Amy ended up in a squat, before hearing about local youth housing charity 'Roundabout' and being introduced to Paul, her key worker whose first role was to help find safe accommodation for her. He spoke with her regularly and saw her at least four times a week; attending appointments with her and and making sure she had essentials, such as food and toiletries.
Amy says, "Roundabout were more supportive than my family ever were. I'd probably still be in that squat if it hadn't been for Roundabout, because they've helped me with so many things, which has really helped with my mental health issues. The best thing is that I'm getting the key to my own flat soon, some where that will be all mine."

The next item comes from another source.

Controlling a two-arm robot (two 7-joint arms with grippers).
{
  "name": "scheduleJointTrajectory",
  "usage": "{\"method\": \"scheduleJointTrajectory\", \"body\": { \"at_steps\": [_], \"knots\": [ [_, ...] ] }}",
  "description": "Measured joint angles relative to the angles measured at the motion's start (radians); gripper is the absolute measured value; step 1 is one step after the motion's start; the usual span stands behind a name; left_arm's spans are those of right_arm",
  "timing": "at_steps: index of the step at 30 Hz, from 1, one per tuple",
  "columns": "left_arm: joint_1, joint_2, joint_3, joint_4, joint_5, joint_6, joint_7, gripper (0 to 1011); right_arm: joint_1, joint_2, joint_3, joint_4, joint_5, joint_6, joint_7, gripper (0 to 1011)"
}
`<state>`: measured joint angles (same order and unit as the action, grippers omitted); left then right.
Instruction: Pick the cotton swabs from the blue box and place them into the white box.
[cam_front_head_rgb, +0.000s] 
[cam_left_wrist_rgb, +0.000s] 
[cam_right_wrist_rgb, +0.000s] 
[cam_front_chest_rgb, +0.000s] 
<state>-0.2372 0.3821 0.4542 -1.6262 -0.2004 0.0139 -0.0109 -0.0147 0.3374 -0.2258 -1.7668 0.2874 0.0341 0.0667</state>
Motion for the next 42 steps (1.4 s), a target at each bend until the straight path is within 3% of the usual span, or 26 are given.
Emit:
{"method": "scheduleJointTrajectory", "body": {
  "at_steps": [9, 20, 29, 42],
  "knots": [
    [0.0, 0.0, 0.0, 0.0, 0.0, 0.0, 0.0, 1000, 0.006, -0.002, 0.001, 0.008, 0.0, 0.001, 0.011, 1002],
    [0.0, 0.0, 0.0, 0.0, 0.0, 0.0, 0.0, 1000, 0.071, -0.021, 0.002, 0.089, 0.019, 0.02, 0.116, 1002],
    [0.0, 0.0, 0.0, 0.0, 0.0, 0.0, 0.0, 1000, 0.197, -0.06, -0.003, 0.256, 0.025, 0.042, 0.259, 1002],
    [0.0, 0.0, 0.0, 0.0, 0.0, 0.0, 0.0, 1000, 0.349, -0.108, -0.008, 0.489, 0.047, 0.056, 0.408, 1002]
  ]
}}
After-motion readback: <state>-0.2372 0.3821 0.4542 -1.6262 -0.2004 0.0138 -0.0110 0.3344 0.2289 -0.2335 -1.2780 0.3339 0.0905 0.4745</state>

Amy has been supported on this journey by Roundabout's rapid Rehousing team, which is made up of dedicated workers who actively go out into the community, identify homeless young people who need intensive support and help them to access accommodation and develop their long term living skills, until they are confident to take that next step to live independently.
Helen, Fundraising and Communications Manager wrote to say that the grant of £5,000, made from the Provincial Grand Master's Fund last month, will assist in the ongoing work of Roundabout, meaning the charity can be there for young people like Amy in the future.